*** Opening of SUPPLIED INFORMATION ***

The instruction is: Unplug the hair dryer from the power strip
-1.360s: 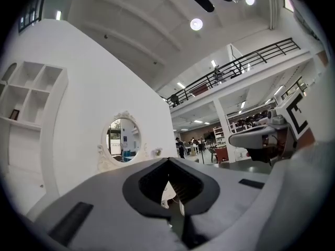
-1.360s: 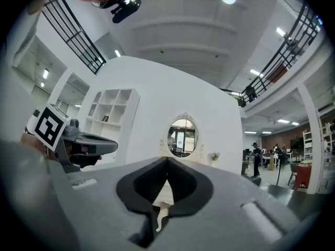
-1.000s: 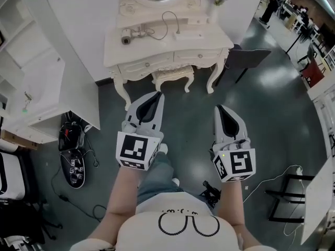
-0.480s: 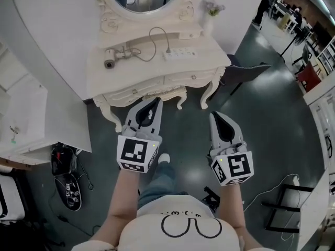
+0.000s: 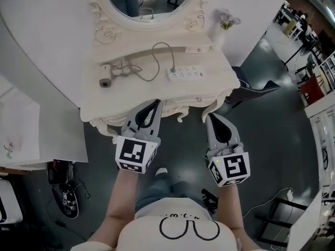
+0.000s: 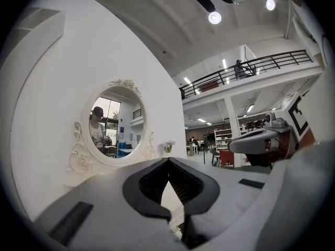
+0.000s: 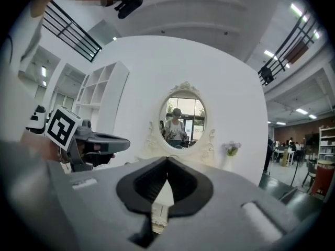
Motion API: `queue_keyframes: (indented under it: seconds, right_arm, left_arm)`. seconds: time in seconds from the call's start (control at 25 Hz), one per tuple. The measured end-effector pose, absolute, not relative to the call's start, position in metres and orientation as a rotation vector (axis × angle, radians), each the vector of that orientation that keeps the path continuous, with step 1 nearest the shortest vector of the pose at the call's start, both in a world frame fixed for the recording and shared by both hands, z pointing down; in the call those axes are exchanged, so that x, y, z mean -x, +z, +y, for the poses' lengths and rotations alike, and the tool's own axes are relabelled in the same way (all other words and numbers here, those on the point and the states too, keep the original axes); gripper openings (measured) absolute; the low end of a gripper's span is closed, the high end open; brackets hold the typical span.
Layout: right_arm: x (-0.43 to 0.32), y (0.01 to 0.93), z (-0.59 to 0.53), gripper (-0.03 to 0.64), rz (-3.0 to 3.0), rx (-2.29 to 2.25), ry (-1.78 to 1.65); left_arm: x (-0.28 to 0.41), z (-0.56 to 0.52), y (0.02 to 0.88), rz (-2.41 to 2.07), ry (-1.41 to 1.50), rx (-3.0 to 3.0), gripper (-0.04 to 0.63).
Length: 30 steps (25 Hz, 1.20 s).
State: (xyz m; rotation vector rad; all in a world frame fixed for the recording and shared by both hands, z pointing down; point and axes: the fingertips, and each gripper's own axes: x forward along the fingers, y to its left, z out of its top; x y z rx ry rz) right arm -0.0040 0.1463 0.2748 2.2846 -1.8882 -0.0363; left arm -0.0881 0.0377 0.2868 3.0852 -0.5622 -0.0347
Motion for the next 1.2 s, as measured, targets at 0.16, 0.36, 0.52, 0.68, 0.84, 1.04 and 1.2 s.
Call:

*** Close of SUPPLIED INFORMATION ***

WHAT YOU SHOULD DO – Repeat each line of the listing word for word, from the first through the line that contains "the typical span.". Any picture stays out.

WRITTEN SOLUTION –
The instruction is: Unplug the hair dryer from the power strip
-1.360s: 
-1.360s: 
-1.000s: 
-0.480s: 
+0.000s: 
+0.000s: 
+0.000s: 
Motion API: `queue_keyframes: (indented under it: seconds, right_arm, left_arm)`. seconds: time in seconds from the call's start (control at 25 Hz), one per tuple. The measured end-effector pose, absolute, not relative to the call's start, position in metres and orientation as a rotation vector (axis × angle, radians), each the vector of that orientation that keeps the path continuous, with step 1 nearest the shortest vector of the pose at the call's start, both in a world frame fixed for the recording and shared by both hands, z pointing down; in the call those axes are exchanged, so that x, y, z mean -x, +z, +y, for the poses' lengths and rotations alike, and the tool's own axes are relabelled in the same way (all other words and numbers here, those on the point and the states too, keep the original axes); gripper openings (measured) absolute; the low end of a gripper's span is closed, the high end open; brackets hold the typical span.

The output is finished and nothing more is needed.